• **Task objective**
Set down every entry again word for word, please, but skip the pictures.

• **Data under study**
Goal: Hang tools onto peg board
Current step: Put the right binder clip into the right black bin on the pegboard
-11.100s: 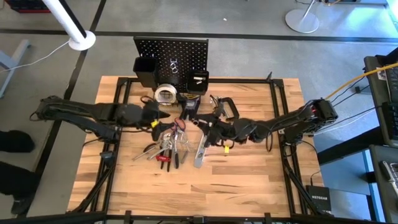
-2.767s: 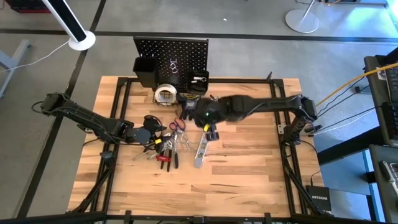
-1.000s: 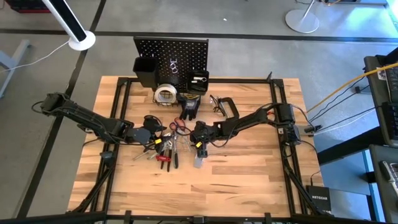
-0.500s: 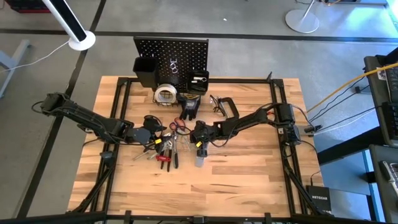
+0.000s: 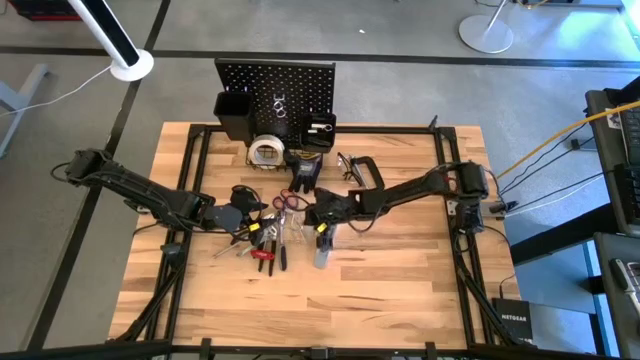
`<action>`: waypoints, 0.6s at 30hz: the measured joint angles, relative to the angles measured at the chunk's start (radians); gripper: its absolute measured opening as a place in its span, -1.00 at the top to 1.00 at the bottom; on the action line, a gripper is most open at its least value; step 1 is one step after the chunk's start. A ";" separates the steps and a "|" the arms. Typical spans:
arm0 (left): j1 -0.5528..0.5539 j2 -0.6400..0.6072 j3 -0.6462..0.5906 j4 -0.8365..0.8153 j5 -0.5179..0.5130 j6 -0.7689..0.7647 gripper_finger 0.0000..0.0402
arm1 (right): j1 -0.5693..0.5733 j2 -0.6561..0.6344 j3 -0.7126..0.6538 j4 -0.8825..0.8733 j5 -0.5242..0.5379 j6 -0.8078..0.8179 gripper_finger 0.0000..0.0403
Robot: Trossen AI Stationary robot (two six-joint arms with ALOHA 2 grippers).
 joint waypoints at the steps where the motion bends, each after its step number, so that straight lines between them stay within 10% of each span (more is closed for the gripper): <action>1: 0.000 0.000 0.000 -0.001 0.000 0.000 -0.30 | 0.000 -0.020 0.000 -0.008 0.002 -0.011 0.94; 18: 0.000 0.000 0.000 0.000 0.000 0.000 -0.30 | -0.059 -0.368 0.001 -0.003 0.235 -0.218 0.93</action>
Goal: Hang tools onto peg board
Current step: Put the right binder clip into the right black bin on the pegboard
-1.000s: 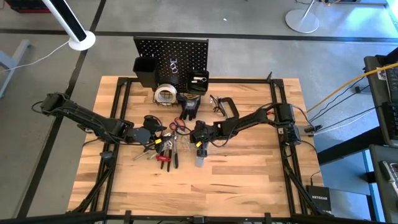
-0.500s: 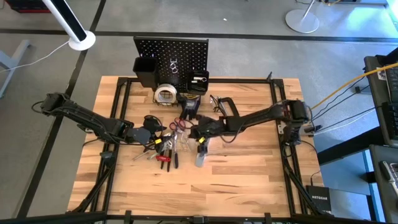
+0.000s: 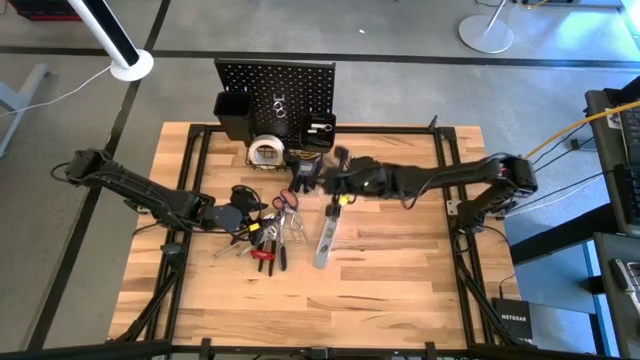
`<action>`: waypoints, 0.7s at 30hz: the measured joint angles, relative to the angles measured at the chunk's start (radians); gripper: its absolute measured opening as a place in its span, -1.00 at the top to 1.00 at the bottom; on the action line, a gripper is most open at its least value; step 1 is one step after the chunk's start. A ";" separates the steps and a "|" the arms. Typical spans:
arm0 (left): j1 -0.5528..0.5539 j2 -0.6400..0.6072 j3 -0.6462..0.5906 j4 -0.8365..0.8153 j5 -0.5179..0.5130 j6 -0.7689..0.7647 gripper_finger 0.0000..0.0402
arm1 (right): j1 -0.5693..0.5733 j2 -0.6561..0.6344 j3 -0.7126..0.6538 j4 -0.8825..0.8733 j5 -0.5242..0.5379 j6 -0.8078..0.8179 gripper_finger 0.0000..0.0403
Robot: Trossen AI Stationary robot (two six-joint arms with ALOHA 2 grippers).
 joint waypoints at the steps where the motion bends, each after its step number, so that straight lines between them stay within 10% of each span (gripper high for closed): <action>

• **Task answer**
Goal: Hang tools onto peg board
Current step: Put the right binder clip into the right black bin on the pegboard
-11.100s: 
-2.767s: 
-1.000s: 
-0.500s: 
+0.000s: 
`<action>`: waypoints, 0.6s at 30hz: the measured joint angles, relative to the angles measured at the chunk's start (radians); gripper: its absolute measured opening as a place in its span, -1.00 at the top to 1.00 at the bottom; on the action line, a gripper is most open at its least value; step 1 is one step after the chunk's start. A ";" separates the steps and a "|" the arms. Typical spans:
arm0 (left): j1 -0.5528..0.5539 j2 -0.6400..0.6072 j3 -0.6462..0.5906 j4 -0.8365..0.8153 j5 -0.5179..0.5130 j6 -0.7689..0.7647 gripper_finger 0.0000..0.0402
arm1 (right): j1 -0.5693..0.5733 j2 -0.6561..0.6344 j3 -0.7126..0.6538 j4 -0.8825..0.8733 j5 -0.5242..0.5379 j6 -0.8078..0.8179 gripper_finger 0.0000..0.0403
Robot: Trossen AI Stationary robot (two six-joint arms with ALOHA 2 grippers).
 joint waypoints at the steps where the motion bends, each after its step number, so that straight lines between them stay within 10% of each span (more is closed for the gripper): <action>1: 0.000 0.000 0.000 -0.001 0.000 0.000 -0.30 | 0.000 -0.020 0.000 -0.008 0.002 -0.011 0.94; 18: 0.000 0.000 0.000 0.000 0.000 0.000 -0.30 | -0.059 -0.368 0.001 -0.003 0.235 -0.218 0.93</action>
Goal: Hang tools onto peg board
Current step: Put the right binder clip into the right black bin on the pegboard
-1.000s: 
-0.500s: 
+0.000s: 
`<action>`: waypoints, 0.7s at 30hz: the measured joint angles, relative to the angles measured at the chunk's start (radians); gripper: its absolute measured opening as a place in its span, -1.00 at the top to 1.00 at the bottom; on the action line, a gripper is most open at its least value; step 1 is one step after the chunk's start. A ";" separates the steps and a "|" the arms. Typical spans:
arm0 (left): j1 -0.5528..0.5539 j2 -0.6400..0.6072 j3 -0.6462..0.5906 j4 -0.8365..0.8153 j5 -0.5179..0.5130 j6 -0.7689..0.7647 gripper_finger 0.0000..0.0402
arm1 (right): j1 -0.5693..0.5733 j2 -0.6561..0.6344 j3 -0.7126..0.6538 j4 -0.8825..0.8733 j5 -0.5242..0.5379 j6 -0.8078..0.8179 gripper_finger 0.0000..0.0403
Robot: Trossen AI Stationary robot (two six-joint arms with ALOHA 2 grippers).
 joint waypoints at the steps where the motion bends, each after its step number, so that straight lines between them stay within 10% of each span (gripper high for closed): <action>

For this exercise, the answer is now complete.